TASK ITEM
Take the data below and copy exactly the lines starting at the one with "All answers in" and finishing at the one with "right finger in the image above?", both included.

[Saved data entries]
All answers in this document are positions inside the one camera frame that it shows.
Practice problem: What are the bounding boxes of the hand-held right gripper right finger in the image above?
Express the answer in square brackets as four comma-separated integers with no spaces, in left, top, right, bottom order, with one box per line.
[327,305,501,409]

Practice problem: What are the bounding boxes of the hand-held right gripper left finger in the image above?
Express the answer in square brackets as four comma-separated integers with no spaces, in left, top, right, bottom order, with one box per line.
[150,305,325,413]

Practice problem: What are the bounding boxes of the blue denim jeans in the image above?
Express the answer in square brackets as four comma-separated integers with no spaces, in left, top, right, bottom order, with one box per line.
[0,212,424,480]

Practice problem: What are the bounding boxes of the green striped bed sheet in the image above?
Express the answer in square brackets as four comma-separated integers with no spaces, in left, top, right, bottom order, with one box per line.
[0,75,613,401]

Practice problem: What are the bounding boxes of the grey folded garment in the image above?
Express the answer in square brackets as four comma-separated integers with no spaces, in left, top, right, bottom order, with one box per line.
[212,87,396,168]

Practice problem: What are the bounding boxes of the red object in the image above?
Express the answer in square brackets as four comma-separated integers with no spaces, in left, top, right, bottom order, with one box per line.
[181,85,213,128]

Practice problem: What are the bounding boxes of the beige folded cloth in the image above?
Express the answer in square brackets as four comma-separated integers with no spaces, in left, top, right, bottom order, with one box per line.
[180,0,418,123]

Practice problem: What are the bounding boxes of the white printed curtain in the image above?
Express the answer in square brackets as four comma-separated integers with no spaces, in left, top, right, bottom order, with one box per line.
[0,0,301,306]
--
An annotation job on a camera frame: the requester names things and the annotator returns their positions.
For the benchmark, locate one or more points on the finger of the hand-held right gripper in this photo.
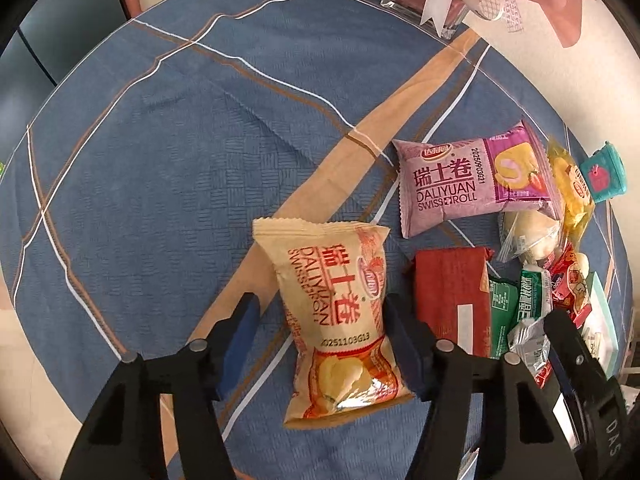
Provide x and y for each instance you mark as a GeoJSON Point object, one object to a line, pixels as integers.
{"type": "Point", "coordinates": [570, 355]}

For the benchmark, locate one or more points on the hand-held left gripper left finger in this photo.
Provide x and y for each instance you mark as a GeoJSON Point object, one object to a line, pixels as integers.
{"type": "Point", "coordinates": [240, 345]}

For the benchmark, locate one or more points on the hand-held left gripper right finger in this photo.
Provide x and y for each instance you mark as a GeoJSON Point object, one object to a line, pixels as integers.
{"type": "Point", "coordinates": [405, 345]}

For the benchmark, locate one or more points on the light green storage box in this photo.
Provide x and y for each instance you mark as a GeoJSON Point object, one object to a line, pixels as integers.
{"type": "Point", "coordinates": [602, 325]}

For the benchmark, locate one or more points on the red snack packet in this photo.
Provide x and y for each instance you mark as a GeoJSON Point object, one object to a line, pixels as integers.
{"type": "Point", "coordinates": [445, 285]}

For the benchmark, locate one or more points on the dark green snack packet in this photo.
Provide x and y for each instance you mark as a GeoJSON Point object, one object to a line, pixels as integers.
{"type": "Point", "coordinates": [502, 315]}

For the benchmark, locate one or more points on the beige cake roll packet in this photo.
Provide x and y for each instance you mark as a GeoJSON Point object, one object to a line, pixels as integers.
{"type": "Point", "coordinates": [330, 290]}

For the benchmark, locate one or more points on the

OUTPUT OF THE TASK
All answers in this document are positions inside the one camera frame that it shows.
Practice problem: What are the bounding boxes of the hand-held right gripper right finger in the image above?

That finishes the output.